Am I building llvm incorrectly? Or is this simply the llvm infinite loop thing? (or other...)
Updated build script:
export THEPLACE=/opt/llvm/llvm10armv6m
export THETARGET=armv6m-none-eabi
rm -rf $THEPLACE
rm -rf llvm-project
git clone https://github.com/llvm/llvm-project.git
cd llvm-project
git checkout llvmorg-10.0.0
mkdir build
cd build
cmake \
-DLLVM_ENABLE_PROJECTS='clang;lld' \
-DCMAKE_BUILD_TYPE=Release \
-DCMAKE_CROSSCOMPILING=True \
-DCMAKE_INSTALL_PREFIX=$THEPLACE \
-DLLVM_DEFAULT_TARGET_TRIPLE=$THETARGET \
-DLLVM_TARGET_ARCH=ARM \
-DLLVM_TARGETS_TO_BUILD=ARM \
-G "Unix Makefiles" \
../llvm
make -j 8
make -j 4
make
sudo make install
the tbl-gen stuff isn't needed apparently. In theory the -G Unix Makefiles is supposed to allow for parallel buildable makefiles, but I did have an issue with that. One or two places it worked one it didn't and would have to run again and again or eventually serially. thus the makes at the end being that way.

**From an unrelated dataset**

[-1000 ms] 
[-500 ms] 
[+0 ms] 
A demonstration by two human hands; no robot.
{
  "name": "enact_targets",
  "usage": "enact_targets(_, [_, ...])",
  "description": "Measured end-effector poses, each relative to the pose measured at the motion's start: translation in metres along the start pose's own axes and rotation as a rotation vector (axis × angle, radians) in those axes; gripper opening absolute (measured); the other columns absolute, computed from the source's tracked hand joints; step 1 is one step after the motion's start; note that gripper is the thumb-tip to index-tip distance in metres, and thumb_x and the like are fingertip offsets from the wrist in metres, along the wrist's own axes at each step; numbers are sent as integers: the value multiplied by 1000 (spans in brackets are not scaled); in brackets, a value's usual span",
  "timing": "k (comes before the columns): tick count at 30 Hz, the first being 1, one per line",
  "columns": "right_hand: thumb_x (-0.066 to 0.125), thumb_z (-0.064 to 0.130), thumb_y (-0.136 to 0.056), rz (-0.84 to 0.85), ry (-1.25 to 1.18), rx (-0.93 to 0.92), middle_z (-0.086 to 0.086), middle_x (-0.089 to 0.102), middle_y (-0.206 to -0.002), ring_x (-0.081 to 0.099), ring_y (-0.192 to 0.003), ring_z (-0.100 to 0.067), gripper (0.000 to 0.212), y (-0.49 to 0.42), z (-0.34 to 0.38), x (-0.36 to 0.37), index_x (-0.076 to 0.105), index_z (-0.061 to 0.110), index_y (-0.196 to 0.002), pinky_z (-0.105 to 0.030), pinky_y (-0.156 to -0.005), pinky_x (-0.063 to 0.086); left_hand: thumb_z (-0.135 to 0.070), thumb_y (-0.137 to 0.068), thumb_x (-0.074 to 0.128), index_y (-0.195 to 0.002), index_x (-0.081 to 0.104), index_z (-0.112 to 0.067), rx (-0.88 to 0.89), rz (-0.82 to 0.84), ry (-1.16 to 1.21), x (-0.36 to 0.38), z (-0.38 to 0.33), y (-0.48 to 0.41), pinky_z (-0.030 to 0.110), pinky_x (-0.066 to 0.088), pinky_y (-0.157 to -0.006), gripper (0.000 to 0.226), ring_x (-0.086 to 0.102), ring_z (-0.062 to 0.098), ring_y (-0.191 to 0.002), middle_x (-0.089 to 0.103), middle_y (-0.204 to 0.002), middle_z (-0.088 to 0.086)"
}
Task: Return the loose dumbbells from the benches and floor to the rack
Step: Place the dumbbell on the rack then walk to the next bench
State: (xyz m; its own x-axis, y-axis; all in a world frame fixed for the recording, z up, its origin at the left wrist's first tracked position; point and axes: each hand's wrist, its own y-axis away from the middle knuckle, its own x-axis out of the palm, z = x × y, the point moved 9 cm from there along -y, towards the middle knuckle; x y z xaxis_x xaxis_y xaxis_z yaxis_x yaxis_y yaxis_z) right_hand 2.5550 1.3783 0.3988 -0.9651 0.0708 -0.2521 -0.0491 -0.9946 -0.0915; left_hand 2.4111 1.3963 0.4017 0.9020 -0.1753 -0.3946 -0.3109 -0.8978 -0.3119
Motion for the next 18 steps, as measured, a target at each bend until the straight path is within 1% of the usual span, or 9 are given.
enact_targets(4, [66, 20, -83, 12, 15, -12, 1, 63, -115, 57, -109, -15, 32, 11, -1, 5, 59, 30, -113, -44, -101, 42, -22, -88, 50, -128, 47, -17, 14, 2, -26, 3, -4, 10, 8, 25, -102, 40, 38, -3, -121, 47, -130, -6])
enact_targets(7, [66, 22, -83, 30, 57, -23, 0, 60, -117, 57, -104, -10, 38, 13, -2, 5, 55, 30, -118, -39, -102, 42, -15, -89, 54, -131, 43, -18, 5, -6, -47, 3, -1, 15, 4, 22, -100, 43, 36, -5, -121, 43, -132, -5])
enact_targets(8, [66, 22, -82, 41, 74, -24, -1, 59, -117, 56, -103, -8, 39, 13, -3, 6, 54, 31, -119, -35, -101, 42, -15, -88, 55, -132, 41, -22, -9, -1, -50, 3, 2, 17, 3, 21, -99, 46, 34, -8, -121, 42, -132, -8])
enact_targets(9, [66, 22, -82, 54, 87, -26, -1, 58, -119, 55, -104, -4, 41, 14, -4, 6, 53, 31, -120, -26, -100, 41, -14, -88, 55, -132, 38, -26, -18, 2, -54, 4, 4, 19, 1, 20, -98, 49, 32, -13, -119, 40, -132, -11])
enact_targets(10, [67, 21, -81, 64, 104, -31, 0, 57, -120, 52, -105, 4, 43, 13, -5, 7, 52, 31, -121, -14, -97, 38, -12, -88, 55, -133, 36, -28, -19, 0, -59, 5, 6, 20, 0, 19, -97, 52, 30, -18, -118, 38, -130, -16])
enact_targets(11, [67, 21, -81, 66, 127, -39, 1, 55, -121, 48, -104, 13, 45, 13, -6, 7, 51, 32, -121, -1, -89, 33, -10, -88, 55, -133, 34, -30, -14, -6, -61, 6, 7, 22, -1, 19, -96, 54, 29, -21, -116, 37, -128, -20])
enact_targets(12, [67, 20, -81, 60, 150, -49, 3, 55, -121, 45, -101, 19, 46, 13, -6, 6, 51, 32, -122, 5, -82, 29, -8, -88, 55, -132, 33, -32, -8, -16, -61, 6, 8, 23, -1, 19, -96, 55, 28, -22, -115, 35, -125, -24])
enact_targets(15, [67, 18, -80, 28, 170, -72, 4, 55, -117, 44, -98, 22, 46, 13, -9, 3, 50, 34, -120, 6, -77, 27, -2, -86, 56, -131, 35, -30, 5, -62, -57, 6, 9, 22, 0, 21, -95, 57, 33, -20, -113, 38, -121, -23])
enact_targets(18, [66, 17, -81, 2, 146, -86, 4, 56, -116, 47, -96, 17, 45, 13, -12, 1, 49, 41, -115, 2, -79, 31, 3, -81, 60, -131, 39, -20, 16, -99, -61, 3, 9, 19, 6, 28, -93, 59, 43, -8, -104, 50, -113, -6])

With the Release build the binaries are SIGNIFICANTLY smaller instead of tens of GB it is like 1.somethingGB for the whole install.
I don't think the build is any faster. Still on par with building gcc in the 1990s for duration.
The answer is pretty easy: your function never returns. Therefore it does not make any sense to save / restore callee-saved registers.
If you'd change you source to allow the function terminate, like this:
void fun ( unsigned int, unsigned int );
unsigned bar();
int test ( void )
{
unsigned int ra;
unsigned int rx;
for(rx=0;rx<bar();rx++)
{
ra=rx;
ra|=((~rx)&0xFF)<<16;
fun(0x12345678,ra);
}
return(0);
}
Everything will be saved / restored as you expected.
PS: I would not comment on whether infinite loop is UB
PPS: You may certainly want to compile llvm/clang in Release mode – the binaries will be smaller and the linking time will reduce dramatically.